What is the area of the ABCD rectangle?

Question

$(1) \quad \dfrac{256}{17}$

$(2) \quad \dfrac{39}{4}$

$(3) \quad \dfrac{483}{8}$

$(4) \quad \dfrac{52}{4}$

$(5) \quad \dfrac{492}{18}$

Answer 1

Let $AE=a$, $BE=b$, $AF=c$, $DF=d$.

Now

\begin{align} a^2+c^2 &= 3^2 \tag{1} \\ d^2+(a+b)^2 &= 4^2 \tag{2} \\ b^2+(c+d)^2 &= 5^2 \tag{3} \\ a^2+c^2+d^2+(a+b)^2 &= b^2+(c+d)^2 \tag{$3^2+4^2=5^2$} \\ a(a+b) &= cd \tag{4} \\ d^2+\left( \frac{cd}{a} \right)^2 &= 4^2 \\ d^2(a^2+c^2) &= 4^2 a^2 \\ 3^2d^2 &= 4^2a^2 \\ d &= \frac{4a}{3} \\ c &= \sqrt{3^2-a^2} \\ a+b &= \frac{4c}{3} \\ (a+b)(c+d) &= \frac{4}{3} \sqrt{3^2-a^2} \left( \frac{4a}{3}+\sqrt{3^2-a^2} \right) \\ \end{align}

Unless $a+b=c+d$, that is a square, you cannot have a proper choice.

For the square case,

$$(a+b)(c+d)=\frac{256}{17}$$

I'm leaving the missing steps for above result as an exercise.

Answer 2

A unique triangle cannot be constructed so no area can be associated with it.
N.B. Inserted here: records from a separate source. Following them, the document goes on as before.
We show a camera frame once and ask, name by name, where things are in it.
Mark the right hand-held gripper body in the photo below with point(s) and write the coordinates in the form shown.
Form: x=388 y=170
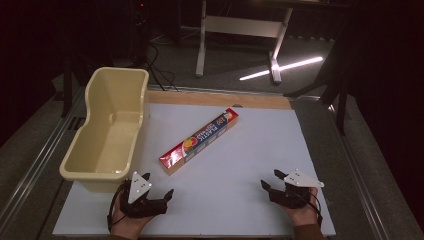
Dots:
x=295 y=191

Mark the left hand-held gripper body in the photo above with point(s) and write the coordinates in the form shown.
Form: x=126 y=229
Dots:
x=140 y=196

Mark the cream plastic tub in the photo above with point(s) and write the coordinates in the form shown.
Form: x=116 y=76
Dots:
x=110 y=133

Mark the red and blue plastic wrap box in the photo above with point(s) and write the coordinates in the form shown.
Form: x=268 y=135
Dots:
x=200 y=140

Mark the person's right hand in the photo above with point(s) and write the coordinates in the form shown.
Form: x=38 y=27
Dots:
x=303 y=215

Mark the person's left hand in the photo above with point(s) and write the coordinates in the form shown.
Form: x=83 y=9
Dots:
x=128 y=225

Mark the wooden board strip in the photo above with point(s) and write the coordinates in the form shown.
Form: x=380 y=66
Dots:
x=216 y=99

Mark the black metal stand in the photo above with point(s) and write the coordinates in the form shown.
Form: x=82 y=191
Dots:
x=333 y=80

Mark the metal rail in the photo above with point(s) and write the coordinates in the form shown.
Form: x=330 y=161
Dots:
x=366 y=173
x=36 y=163

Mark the white metal desk frame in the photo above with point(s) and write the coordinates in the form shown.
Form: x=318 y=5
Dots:
x=243 y=26

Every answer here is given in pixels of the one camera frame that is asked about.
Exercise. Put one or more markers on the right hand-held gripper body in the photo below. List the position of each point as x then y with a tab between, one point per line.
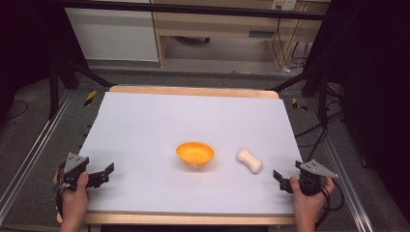
311	180

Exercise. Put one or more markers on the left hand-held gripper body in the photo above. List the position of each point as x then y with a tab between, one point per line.
74	167

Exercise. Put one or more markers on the white soap bar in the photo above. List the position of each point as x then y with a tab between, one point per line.
249	160

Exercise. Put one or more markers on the orange plastic bowl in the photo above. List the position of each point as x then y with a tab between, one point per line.
195	153

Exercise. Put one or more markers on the person's right hand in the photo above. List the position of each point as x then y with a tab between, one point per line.
306	204

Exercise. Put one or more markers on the person's left hand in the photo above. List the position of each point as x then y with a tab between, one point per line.
74	203

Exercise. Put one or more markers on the white table sheet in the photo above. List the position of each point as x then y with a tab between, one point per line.
154	129

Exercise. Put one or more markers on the yellow black tape marker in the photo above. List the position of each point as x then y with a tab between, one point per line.
299	105
90	98

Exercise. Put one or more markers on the black metal stand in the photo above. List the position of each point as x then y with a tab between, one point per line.
54	90
322	96

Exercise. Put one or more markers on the wooden table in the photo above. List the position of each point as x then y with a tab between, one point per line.
193	90

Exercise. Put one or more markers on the dark curtain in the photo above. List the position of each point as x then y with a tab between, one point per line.
374	80
25	38

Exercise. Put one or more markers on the white cabinet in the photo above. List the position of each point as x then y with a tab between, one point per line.
112	35

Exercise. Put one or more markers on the light wooden desk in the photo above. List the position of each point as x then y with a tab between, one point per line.
212	24

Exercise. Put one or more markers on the white power strip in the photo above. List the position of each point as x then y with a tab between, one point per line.
283	4

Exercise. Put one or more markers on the aluminium floor rail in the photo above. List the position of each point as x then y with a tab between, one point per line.
35	148
345	180

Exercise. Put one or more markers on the black horizontal frame bar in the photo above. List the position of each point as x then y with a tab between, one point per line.
193	9

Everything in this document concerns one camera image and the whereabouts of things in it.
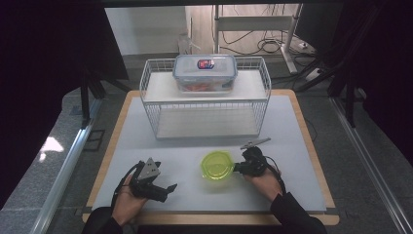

Shown here are two cases of rectangles (red and blue borders). The circles have radii $(5,4)$ for side lengths and a side of tangent length $3$ units between them.

EDIT1:

Area is not invariant. To calculate when hypotenuse makes an angle $u$ to vertical,

$$ (3 \cos u + 4 \sin u)(3 \sin u + +4 \cos u)=(12+12.5 \sin2u) $$

It has maximum value 24.5 when hypotenuse makes $45^{\circ}$ to vertical, and minimum 12 at time of vertical/horizontal positions of the shorter sides.